Other bills enlist Texas police in bizarre voter intimidation schemes. HB 895, for example, would allow poll workers to photograph “the entire face of a voter” if they have questions about their authenticity of their ID, and allows police to use the photographs in criminal investigations. HB 3080 would require voters to submit a thumbprint as part of the vote-by-mail process — which, according to Slattery, may require voters to get fingerprinted at a police station.

Strange as some of these proposals seem, there’s no guarantee that they won’t end up becoming law.

“I wouldn’t sleep on these other bills,” says Buser-Clancy, the Texas ACLU attorney. “The legislature has shown it has an appetite to pass extreme voter suppression bills and we don’t know their limit.”

One crucial difference between this round of Texas legislation and past ones, however, is that it’s happening directly after the national furor surrounding Georgia’s voting law. The backlash to that law ranged from top Democrats to corporate America to professional sports. Delta Air Lines, which uses Atlanta as a major air travel hub, condemned the law; Major League Baseball pulled the All-Star Game from Atlanta in protest.

But while this mostly happened after the fact in Georgia, the criticism in Texas is coming in before the bill is passed. Two major corporations headquartered in the state, American Airlines and Dell Computing, have condemned SB 7 and HB 6 (respectively). A new statement from hundreds of corporations and business leaders, including Starbucks and Amazon, denounced the wave of voter suppression bills sweeping the country.

So far, Texas politicians have been defiant. Gov. Abbott, for example, refused to throw the ceremonial first pitch at the Texas Rangers’ home opener in protest of MLB’s stance on the Georgia bill. Lt. Gov. Dan Patrick threatened Texas corporations that get involved in the voting rights battle with unspecified financial punishments: “if they think they’re going to attack the legislature on issues they have no knowledge about and come to us with their hand out, well that’s just not going to be the way we do business.”

Then-President Donald Trump speaks with Texas Gov. Greg Abbott (right) and Lt. Gov. Dan Patrick (left) in 2017.
Jim Watson/AFP/Getty Images

The next few weeks will show whether this is mere bluster; whether the national backlash to Georgia’s law, from both activists and big corporations, actually has the potential to change the GOP’s calculus over voting rights.

The Republican Party has been engaged in a long-running, at times systematic attempt to change the rules in their favor. Not every tactic they’ve used in the fight has been equally effective; gerrymandering, at both the state and national level, has a much clearer partisan effect than voter ID laws. But overall, there’s been a clear effect on electoral fairness — academic research has found a large and measurable decline in the quality of democracy in GOP-controlled states between 2000 and 2018.

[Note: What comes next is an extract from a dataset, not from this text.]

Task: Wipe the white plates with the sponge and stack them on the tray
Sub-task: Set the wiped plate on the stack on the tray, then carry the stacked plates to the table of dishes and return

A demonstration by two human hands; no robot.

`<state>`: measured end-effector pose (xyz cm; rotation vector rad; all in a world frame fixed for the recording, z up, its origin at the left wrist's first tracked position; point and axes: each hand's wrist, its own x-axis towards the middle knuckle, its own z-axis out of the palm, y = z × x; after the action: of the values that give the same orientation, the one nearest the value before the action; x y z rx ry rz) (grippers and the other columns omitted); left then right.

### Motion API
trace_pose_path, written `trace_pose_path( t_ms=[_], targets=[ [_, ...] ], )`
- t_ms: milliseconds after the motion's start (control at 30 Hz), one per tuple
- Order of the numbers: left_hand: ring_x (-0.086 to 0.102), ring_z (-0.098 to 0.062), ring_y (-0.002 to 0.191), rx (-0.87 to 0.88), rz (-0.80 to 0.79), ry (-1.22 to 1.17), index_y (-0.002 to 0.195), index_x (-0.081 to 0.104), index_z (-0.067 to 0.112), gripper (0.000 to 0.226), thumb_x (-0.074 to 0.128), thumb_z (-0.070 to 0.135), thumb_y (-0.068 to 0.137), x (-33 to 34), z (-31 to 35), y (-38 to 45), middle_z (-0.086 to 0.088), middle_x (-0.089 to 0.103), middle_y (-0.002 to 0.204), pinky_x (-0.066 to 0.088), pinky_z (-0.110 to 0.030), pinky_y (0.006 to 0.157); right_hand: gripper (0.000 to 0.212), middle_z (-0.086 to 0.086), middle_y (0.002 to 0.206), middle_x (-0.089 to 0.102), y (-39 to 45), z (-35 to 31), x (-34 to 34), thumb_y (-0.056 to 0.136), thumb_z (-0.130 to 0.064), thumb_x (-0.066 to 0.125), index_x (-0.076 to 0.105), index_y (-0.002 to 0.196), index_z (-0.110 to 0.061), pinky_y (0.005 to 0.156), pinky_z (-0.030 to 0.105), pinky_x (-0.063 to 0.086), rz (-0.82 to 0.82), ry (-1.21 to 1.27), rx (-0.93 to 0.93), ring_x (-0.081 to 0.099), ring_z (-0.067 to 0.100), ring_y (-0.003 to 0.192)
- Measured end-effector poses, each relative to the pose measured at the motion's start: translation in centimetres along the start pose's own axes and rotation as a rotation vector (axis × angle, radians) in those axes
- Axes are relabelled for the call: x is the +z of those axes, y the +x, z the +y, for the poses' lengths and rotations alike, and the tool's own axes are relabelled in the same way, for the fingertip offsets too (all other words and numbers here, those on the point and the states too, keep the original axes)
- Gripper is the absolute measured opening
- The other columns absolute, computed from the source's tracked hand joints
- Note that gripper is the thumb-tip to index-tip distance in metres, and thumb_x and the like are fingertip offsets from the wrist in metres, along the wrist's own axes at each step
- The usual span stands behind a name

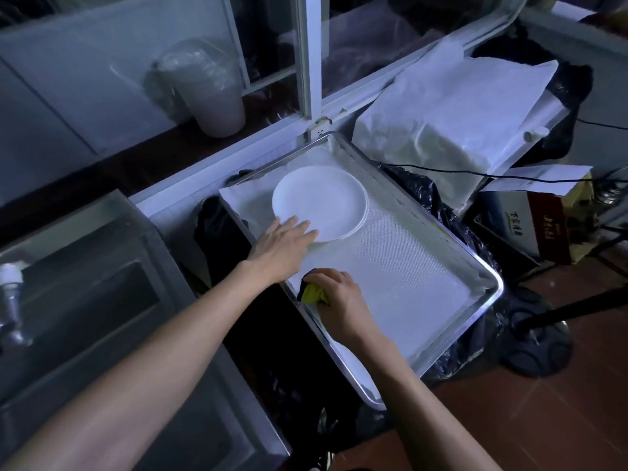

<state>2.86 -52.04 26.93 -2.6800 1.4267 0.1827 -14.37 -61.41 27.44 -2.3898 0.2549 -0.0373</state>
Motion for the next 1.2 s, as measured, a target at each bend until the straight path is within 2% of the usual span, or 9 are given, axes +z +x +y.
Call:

After Trump’s attempt to overturn the election, this partisan split on democracy itself became fully solidified. Democrats doubled down on their belief that the fraud is a non-problem and access to the ballot box should be expanded; Republicans became even more convinced that widespread fraud demanded more restrictions on the franchise. This makes state laws like those in Georgia and Texas seem a fait accompli: At the national level, virtually nothing has been able to derail the power of partisan polarization and group identity.

Texas’s state government, like Georgia’s, is dominated by Republicans; Democrats don’t have any real power to stop them.

But if the fight in Texas ultimately sees the corporate pressure and national attention that Georgia did, Republicans would face a potentially unprecedented level of pressure over proposed voting reforms. The bigger question is whether that pressure would work.